▶ **Assigned task**
Please report every line from the material that contains the word "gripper".

▶ **Material provided**

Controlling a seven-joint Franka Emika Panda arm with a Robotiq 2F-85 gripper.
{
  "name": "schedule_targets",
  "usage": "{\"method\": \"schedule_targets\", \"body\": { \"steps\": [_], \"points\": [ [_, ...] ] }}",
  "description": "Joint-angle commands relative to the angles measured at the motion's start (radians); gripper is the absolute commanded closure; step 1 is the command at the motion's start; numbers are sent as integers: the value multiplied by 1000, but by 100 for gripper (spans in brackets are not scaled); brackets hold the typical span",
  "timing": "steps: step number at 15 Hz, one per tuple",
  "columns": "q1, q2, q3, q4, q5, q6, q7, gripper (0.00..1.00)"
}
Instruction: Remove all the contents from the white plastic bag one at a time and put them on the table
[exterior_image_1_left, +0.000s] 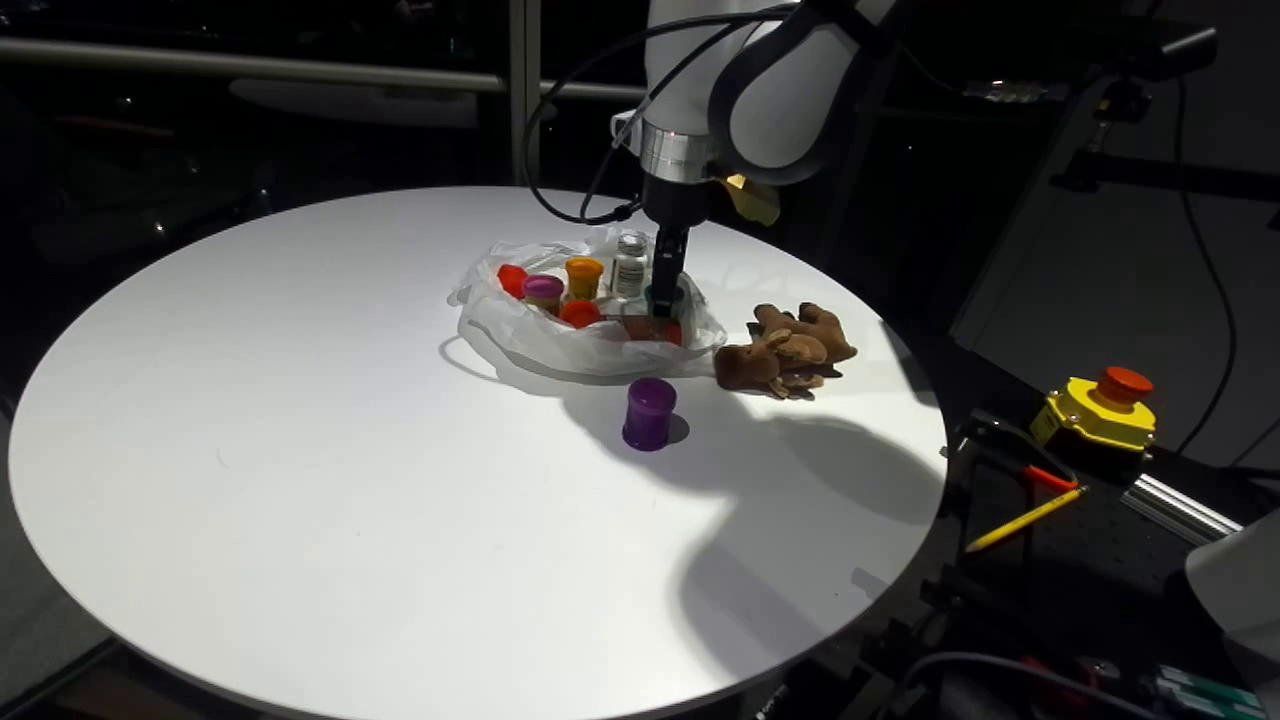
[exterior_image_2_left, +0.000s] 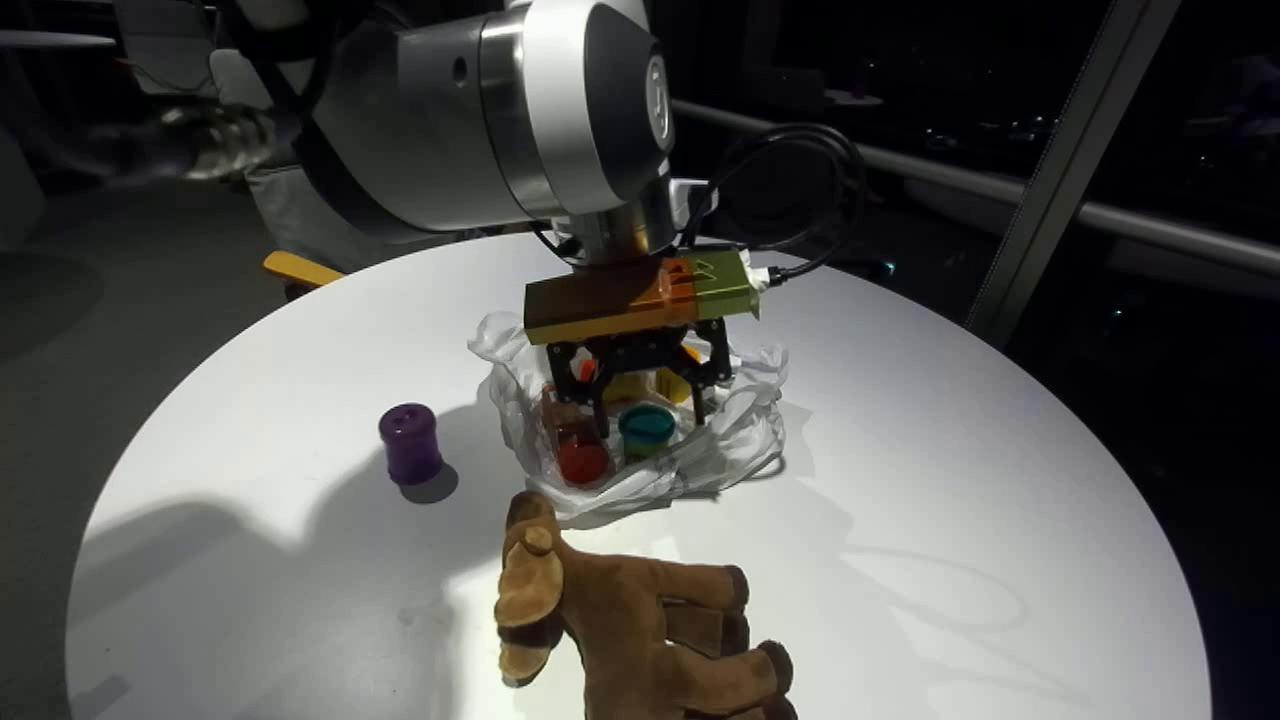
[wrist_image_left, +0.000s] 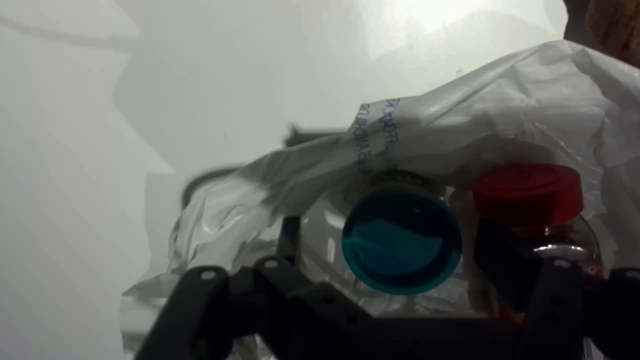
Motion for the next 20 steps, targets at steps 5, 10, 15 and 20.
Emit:
{"method": "schedule_targets", "body": {
  "steps": [5,10,15,20],
  "points": [
    [-29,24,30,32,86,-7,-77,71],
    [56,-90,-14,-8,35,-87,16,72],
    [157,-255,5,-94,-64,-220,133,72],
    [179,-366,93,-265,-46,-251,169,72]
  ]
}}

▶ **Solution to the problem**
Controlling a seven-joint Franka Emika Panda arm with a Robotiq 2F-85 gripper.
  "description": "Joint-angle commands relative to the angles measured at the motion's start (radians); gripper is the absolute commanded closure; step 1 is the command at the motion's start; numbers are sent as integers: the value multiplied by 1000, but by 100 for gripper (spans in brackets are not scaled); brackets hold the typical span",
  "columns": "q1, q2, q3, q4, q5, q6, q7, gripper (0.00..1.00)"

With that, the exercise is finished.